■ Given information ■
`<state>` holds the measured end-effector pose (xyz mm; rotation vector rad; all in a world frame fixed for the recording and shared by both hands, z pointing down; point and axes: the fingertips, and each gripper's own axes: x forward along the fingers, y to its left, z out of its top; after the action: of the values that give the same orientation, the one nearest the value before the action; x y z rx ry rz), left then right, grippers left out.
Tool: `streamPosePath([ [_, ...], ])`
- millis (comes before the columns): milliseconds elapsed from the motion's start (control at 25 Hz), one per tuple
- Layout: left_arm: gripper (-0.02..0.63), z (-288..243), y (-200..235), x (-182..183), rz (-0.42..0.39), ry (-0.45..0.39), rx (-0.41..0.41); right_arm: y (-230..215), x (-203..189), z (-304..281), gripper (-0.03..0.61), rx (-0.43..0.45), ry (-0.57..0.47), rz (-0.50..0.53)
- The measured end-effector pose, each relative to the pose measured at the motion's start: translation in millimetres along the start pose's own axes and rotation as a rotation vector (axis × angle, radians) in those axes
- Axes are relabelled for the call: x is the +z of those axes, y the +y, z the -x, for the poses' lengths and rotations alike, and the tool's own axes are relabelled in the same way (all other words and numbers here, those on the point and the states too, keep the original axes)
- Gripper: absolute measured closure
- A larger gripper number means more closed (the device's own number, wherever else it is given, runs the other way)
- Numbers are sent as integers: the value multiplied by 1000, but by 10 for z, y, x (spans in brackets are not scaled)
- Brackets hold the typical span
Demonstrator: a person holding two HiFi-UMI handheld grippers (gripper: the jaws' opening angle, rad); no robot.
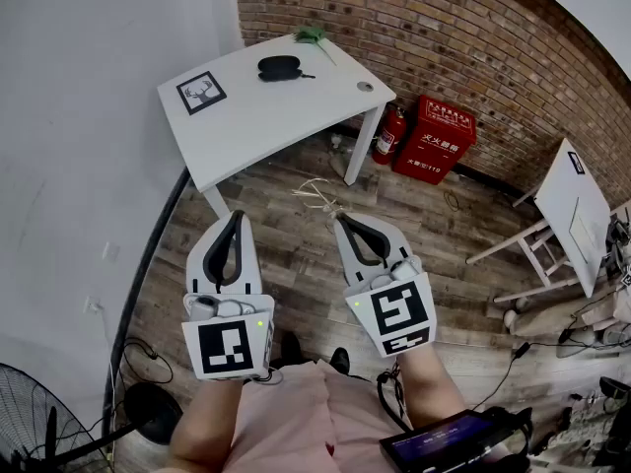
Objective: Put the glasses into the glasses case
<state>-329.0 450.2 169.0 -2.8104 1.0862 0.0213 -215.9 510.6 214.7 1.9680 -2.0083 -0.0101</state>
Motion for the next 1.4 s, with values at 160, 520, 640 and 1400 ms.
streamPosePath([
  [160, 609, -66, 31, -11, -1, -6, -8, -25, -7, -64, 569, -8, 3, -2],
  [520, 609, -275, 218, -135, 1, 1, -52, -60, 25, -297, 569, -51, -7, -39],
  [640, 609, -332, 272, -185, 5, 5, -68, -104, 50, -340, 569, -87, -2, -51],
  [1400, 609, -1523, -22, -675, -31, 62, -153, -1144, -453, -851, 569, -175, 54, -120],
])
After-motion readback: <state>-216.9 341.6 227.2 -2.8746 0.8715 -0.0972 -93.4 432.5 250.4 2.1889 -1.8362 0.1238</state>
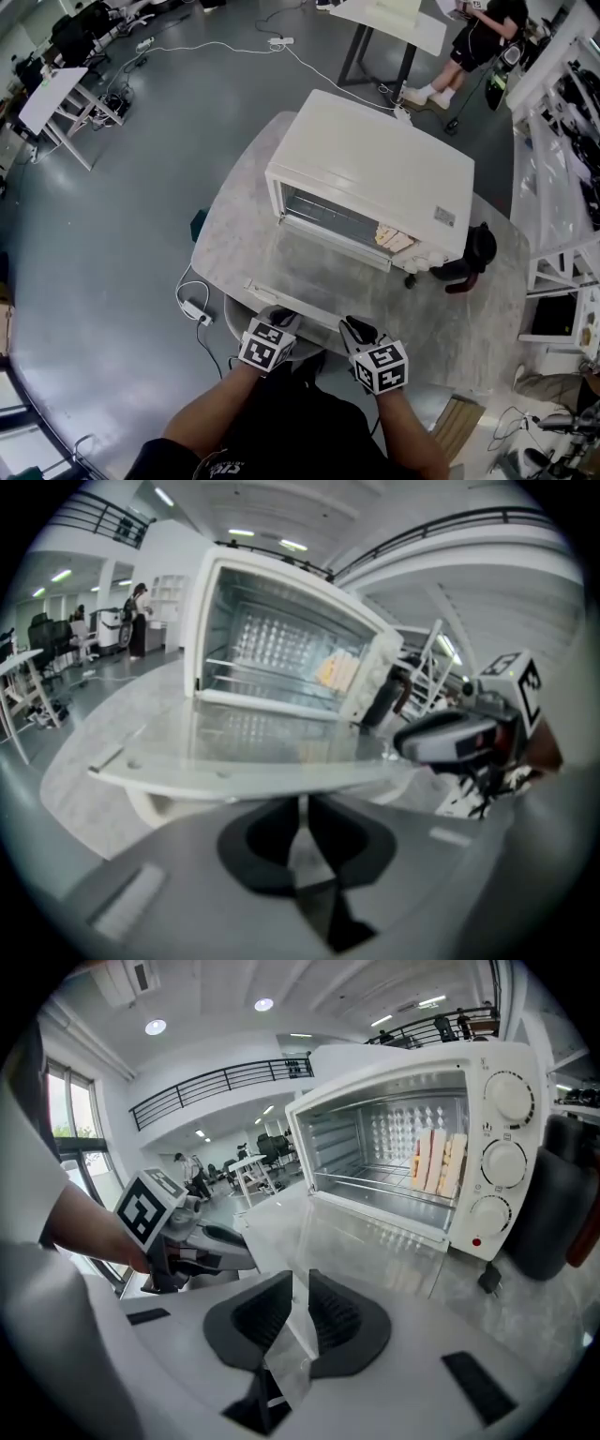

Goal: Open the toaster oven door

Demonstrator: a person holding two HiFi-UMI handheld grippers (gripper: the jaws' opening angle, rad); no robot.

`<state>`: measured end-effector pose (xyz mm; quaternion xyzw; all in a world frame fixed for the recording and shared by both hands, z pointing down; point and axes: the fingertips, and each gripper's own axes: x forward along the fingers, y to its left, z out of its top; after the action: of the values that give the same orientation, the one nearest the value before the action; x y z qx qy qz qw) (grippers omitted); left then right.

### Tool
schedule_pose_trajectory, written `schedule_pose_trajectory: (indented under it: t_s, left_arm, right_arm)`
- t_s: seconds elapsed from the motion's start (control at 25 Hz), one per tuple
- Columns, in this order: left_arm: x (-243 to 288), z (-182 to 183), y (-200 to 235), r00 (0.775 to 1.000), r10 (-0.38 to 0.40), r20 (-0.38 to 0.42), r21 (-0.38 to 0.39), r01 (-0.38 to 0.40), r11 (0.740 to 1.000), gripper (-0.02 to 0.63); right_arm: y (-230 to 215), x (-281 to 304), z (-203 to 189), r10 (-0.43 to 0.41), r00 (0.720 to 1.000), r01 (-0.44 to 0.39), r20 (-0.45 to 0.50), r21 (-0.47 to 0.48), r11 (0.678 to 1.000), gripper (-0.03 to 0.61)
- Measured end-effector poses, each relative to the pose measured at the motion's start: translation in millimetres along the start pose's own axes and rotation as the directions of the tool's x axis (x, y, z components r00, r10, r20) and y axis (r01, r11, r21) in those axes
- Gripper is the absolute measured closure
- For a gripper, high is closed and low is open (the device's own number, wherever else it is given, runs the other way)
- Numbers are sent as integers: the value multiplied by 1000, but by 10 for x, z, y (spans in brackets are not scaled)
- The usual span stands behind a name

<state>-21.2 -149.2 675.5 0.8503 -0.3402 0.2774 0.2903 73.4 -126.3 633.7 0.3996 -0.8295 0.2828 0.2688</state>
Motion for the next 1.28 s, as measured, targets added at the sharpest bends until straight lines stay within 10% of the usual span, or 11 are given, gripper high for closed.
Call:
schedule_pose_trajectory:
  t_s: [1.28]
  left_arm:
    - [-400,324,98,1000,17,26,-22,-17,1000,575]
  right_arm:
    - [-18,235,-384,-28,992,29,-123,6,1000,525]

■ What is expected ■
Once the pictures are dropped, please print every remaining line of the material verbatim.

■ Answer box ■
`<state>` holds the measured end-effector pose (xyz mm; rotation vector rad; all in a world frame fixed for the recording and shared by both hands, z pointing down; point and axes: the fingertips, and each gripper's own axes: x forward along the fingers, y to its left, z out of its top; after the action: of the values that give the same orientation, the one nearest the value before the action; x y z rx ry rz), left then right, grippers left out.
Tool: `streamPosePath([ [_, ...], ])`
- millis (comes before the columns): milliseconds elapsed from the motion's start (control at 25 Hz), one per tuple
- Layout: left_arm: gripper (-0.02..0.63), z (-288..243), y (-200..235), x (-182..183), rz (-0.42..0.39), ry (-0.45..0.39), rx (-0.41..0.41); right_arm: y (-230..215), x (-203..189), z (-304..281), gripper (-0.03..0.61), rx (-0.43..0.45), ry (-0.57..0.47), rz (-0.50..0.53)
- The measured end-effector pose, each relative to the pose measured at the motion's start: translation in millimetres along the start pose's own axes and rotation as a rotation vector (axis × angle, radians) in those axes
- Axes are relabelled for the call: x is the +z of those axes, y the +y, z the -x, for the poses' lengths and rotations alike, and the tool's own axes are relabelled in the same way (all other words and numbers here, those on the point and the states too, keep the original axes)
- Gripper: absolute measured closure
- A larger gripper number means more closed (the device's own number, wherever else it is given, runs the other way)
- Numbers are sent as integers: the value multiplied by 1000, but by 10 for z, y, x (spans in brackets are not scaled)
- Brackets hold the typical span
Demonstrator: a person holding two HiFi-UMI handheld grippers (gripper: the jaws' opening angle, rad); no robot.
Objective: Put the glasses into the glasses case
<state>-329.0 450.2 169.0 -2.8104 1.0862 0.0213 -215.9 510.6 214.7 1.9680 -2.0083 -0.0101</state>
Motion for the next 1.4 s, with values at 160, 520, 640 and 1400 ms.
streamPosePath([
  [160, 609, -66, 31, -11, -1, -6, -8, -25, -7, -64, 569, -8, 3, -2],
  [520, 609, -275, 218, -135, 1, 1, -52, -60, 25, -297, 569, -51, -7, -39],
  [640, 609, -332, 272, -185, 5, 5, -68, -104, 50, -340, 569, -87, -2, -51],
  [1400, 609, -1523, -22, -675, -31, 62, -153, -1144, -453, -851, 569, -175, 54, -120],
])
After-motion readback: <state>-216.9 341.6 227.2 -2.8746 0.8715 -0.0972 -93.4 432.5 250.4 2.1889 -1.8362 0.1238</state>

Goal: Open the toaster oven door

Demonstrator: a person holding two HiFi-UMI handheld grippers (gripper: the jaws' opening angle, rad); no robot.

`<state>`: measured end-effector pose (xyz mm; quaternion xyzw; all in a world frame fixed for the recording and shared by both hands, z pointing down; point and axes: the fingertips, and each gripper's own axes: x forward along the fingers, y to its left, z out of its top; after the action: of the values that give the same orientation, the one nearest the value before the action; x y z qx qy qz qw) (grippers omitted); left then right.

### Tool
schedule_pose_trajectory, written `schedule_pose_trajectory: (indented under it: t_s, left_arm, right_arm)`
- t_s: seconds elapsed from the motion's start (control at 25 Hz), one per tuple
- Columns, in this order: left_arm: x (-243 to 288), z (-182 to 183), y (-200 to 235), r00 (0.775 to 1.000), r10 (-0.38 to 0.40), r20 (-0.38 to 0.42), r21 (-0.38 to 0.39), r01 (-0.38 to 0.40), r11 (0.740 to 1.000), gripper (-0.02 to 0.63); right_arm: y (-230 to 215), x (-281 to 304), z (-203 to 189), r10 (-0.43 to 0.41), r00 (0.720 to 1.000), r01 (-0.44 to 0.39), r20 (-0.45 to 0.50), r21 (-0.47 to 0.48), r11 (0.678 to 1.000), gripper (-0.03 to 0.61)
- Measured end-effector poses, each relative to the pose measured at the motion's start: translation in millimetres along the start pose's own axes and rotation as the directions of the tool's x axis (x, y, z components r00, r10, r20) and y axis (r01, r11, r21) in those axes
- Gripper is the absolute measured closure
- For a gripper, high is closed and low is open (the device's own number, wherever else it is given, runs the other way)
- Numbers are sent as integers: the value multiplied by 1000, but by 10 for x, z, y (spans in brackets are not scaled)
- The usual span stands behind a name

<state>-21.2 -149.2 675.5 0.8503 -0.3402 0.2774 0.2903 73.4 -126.3 633.7 0.3996 -0.8295 0.2828 0.2688</state>
Motion for the next 1.28 s, as measured, targets added at the sharpest bends until straight lines stay within 10% of the usual span, or 11 are given, gripper high for closed.
Call:
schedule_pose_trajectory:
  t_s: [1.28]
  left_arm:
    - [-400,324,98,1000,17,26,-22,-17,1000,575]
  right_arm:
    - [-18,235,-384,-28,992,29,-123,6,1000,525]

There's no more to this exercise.